Rama IX has been King for almost 70 years and is beloved by his people. It is very interesting to experience the differences in how the U.S. as a nation views the person in our position of president versus the way Thailand views their King. This man is truly and universally loved. There is a very united front when it comes to the King of Thailand.

After a night of celebrating and cooking out we got some rest for the next day. We enjoyed some time in nature and found a few waterfalls to go swimming in and even one that we could jump off of!

After a full day of fun in the sun we packed up and headed to the town of Kanchanaburi, the capital of the province. Luckily they were having the River Kwai Bridge Festival. It’s this huge event with street food, shows and carnival rides. The highlight of the festival is the sound and light show that tells the history of the Death Railway, the Hellfire Pass and the Bridge on the River Kwai.
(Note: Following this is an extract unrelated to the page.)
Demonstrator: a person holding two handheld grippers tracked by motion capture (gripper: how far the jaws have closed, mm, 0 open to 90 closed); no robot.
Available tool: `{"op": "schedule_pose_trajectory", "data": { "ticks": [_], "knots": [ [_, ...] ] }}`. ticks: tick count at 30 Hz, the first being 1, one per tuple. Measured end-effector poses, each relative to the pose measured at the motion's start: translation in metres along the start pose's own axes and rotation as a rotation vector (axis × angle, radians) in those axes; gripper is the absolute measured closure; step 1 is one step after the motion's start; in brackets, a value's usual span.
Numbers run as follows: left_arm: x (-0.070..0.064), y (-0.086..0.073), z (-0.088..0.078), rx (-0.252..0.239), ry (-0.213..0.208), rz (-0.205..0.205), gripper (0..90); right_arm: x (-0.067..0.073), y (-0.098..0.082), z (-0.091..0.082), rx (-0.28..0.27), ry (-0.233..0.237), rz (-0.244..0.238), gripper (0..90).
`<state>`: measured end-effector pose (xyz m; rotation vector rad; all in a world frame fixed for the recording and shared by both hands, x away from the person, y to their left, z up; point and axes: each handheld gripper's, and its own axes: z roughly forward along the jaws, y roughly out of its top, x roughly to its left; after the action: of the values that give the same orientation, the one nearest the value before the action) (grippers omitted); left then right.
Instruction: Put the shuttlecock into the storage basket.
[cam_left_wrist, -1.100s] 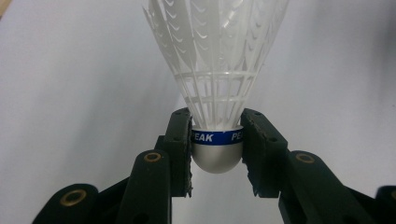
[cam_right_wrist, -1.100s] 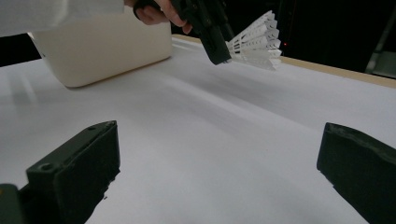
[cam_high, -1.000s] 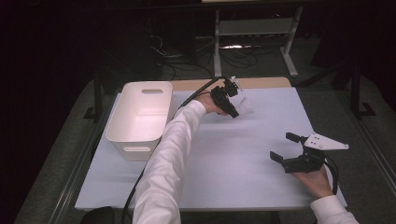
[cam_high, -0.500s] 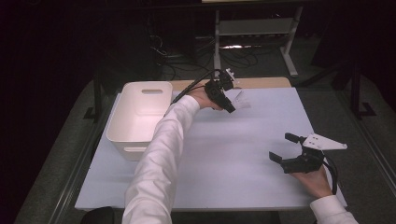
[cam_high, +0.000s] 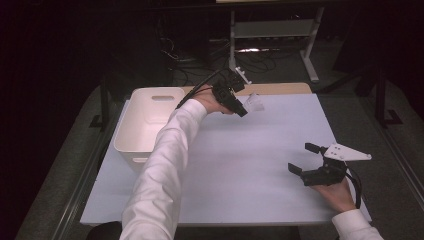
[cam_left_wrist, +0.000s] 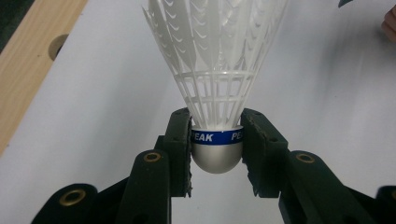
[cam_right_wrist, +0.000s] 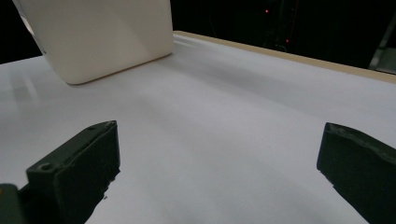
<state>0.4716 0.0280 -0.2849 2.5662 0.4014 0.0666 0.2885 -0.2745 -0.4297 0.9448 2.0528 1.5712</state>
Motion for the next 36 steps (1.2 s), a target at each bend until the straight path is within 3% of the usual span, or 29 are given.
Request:
{"op": "schedule_pose_trajectory", "data": {
  "ticks": [7,14,28,36],
  "knots": [
    [-0.001,-0.004,-0.017,-0.013,0.016,-0.005,64.0,0.000,0.000,0.000,0.002,-0.001,0.000,0.0],
    [-0.004,-0.013,-0.028,-0.036,0.027,-0.035,63.9,0.000,0.000,0.000,-0.002,-0.002,-0.001,0.0],
    [-0.001,-0.037,-0.055,-0.056,0.050,-0.055,64.1,0.000,0.000,0.001,0.005,-0.003,-0.007,0.0],
    [0.000,-0.051,-0.072,-0.069,0.071,-0.089,64.1,0.000,0.000,0.002,0.008,-0.004,-0.005,0.0]
  ]
}}
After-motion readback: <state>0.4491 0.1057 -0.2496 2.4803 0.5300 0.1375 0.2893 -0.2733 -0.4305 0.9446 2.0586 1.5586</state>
It was a very interesting history lesson in the how the bridge was used in WWII to transport POWs. Although it was a very theatrical presentation of what is really a somber story, it was a great end to a full and experiential weekend.

We headed back to Bangkok so I could have time to pack up and get ready to head home to Chicago. Leaving Bangkok will be bitter sweet. I get to go home and see friends and family but I’m also leaving this amazing country that I’ve grown to love.

My time spent in Asia has been transformational and moving in so many ways. I’ve grown up a little and found out a few things about myself on this trip that make me a stronger person. Fumbling my way through a foreign country all alone has been an eye opener to me; it has shown me humility and respect, for culture and life. I’m sad to be leaving but I know some day I’ll be back. Who knows maybe I’ll come live and work here some day? Maybe?!